The new facility is expected to produce more than 800 jobs. Dayaneni said it's understandable that Richmond officials embraced the new lab and the prospect of green jobs, but he called the promises of synthetic biology "a wolf in sheep's clothing, or a wolf genetically engineered to look like a sheep." He called the new lab "a shell institution for a host of corporate interests" seeking to "synthesize fuel in a petri dish" as much to create an economic bubble as a long-term energy solution.
But he and Bassey said the nascent industry isn't focused on the many potential downsides of its pursuit, including the degradation of vast tracts of land and consumption of natural resources in order to acquire the sugars needed to fuel the process. "They will need a massive amount of land," Bassey said. "This is what the progenitors of synthetic biology have failed to acknowledge."
Keasling does acknowledge that to develop large-scale energy production of the new technology — something he said is still decades away from being viable — will indeed require vast tracts of land growing crops such as jatropha that have been developed for their fuel production potential, something Bassey said will displace poor people around the world.
"Farmers are being tricked to grow crops that are only for industrial uses," he said. "Farmers that would normally grow crops for food will now be growing it for machines."

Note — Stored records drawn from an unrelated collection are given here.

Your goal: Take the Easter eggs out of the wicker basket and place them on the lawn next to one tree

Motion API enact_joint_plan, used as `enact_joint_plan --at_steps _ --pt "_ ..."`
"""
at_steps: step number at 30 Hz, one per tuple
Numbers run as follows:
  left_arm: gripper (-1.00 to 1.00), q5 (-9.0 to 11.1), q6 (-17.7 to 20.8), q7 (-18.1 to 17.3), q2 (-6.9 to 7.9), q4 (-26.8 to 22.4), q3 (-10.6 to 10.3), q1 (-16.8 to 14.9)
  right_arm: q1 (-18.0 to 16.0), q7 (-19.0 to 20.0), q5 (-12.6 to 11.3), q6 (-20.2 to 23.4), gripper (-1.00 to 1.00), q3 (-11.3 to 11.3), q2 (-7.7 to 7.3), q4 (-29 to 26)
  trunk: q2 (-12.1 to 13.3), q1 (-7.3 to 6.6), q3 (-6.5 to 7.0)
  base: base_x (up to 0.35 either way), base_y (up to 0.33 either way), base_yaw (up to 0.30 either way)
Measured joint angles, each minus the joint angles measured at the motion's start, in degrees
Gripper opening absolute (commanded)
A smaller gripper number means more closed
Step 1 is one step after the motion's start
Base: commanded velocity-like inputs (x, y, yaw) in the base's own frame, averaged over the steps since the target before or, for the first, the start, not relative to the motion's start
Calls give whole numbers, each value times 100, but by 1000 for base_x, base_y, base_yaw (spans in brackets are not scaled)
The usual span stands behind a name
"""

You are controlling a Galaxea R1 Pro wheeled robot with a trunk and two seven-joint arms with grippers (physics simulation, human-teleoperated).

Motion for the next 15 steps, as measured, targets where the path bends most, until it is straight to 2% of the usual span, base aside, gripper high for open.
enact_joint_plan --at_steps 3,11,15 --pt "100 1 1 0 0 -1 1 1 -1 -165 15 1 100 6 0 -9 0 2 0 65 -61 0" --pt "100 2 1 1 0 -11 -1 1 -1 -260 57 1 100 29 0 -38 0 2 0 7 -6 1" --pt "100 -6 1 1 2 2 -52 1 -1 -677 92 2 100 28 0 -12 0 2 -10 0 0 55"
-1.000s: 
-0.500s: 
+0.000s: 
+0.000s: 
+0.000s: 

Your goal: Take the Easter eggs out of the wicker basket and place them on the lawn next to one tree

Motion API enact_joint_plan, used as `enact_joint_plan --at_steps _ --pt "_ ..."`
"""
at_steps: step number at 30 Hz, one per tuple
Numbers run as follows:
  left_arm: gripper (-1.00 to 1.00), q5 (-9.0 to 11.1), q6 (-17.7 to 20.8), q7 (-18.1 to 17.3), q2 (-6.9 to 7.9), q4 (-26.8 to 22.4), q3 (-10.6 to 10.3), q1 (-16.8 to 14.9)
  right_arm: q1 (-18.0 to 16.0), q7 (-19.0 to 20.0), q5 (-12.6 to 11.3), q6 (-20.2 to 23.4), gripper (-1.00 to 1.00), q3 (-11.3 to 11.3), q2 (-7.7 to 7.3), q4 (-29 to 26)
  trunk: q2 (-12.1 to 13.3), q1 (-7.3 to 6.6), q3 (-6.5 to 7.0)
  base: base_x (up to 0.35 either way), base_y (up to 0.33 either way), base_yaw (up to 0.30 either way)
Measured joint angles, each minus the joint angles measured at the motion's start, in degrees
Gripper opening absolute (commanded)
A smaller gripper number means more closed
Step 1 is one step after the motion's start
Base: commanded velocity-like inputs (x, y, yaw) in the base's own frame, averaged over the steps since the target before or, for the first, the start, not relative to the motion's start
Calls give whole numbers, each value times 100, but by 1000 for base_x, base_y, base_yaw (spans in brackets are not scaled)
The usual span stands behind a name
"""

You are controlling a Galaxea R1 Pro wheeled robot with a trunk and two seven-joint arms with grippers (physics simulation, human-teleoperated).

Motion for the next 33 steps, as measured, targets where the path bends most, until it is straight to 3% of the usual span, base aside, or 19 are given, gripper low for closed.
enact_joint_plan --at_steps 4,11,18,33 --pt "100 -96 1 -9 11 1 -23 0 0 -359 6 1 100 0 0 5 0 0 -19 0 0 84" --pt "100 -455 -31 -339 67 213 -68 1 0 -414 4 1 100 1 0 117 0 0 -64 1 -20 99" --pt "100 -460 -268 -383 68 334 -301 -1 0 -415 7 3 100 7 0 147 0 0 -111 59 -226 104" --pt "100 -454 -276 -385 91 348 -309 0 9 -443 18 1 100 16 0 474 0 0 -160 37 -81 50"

Bassey ridiculed claims that such crops would only utilized marginal lands, but Keasling said the idea is to make use of currently nonproductive vegetation such as switchgrass, using the new microbes to extract sugars from their cellulose. "My hope is the plants will be grown on marginal land and the people who own it will make money from growing it," Keasling said. "In some ways, it's giving something back to the farmers."
Dayaneni compared the new facility and industry to the short-sighted hubris of the nuclear industry before Japan's Fukushima disaster: "You don't build a nuclear power plant on the edge of the ring of fire and you don't build a synthetic biology laboratory on the edge of the ring of fire either."
Yet Keasling said he and his colleagues are far more aware of these issues and the need for safety and security than activists are giving them credit for. "The synthetic biology community is made up of people who are really concerned about the environment," Keasling told us.
But McClain said her case shows corporations will often disregard worker safety and environmental consequences in pursuit of profits, often with the complicity of scientists enamored by new discoveries. "There is a lack of integrity and leadership in our scientific leadership," she said, later adding, "The bottom line is we're giving the scientific community the right to self-regulate, but that comes with responsibility."
Keasling said he thinks there is a middle ground possible because "we're not against regulation, we believe in regulation, it's important, but it has to be sensible." He also defended the role that large energy and biotechnology corporations have played in funding this research and licensing the patented new technologies it produces.
"We live in a capitalist system, somebody has to fund this research and science," Keasling said. "The government doesn't have the money."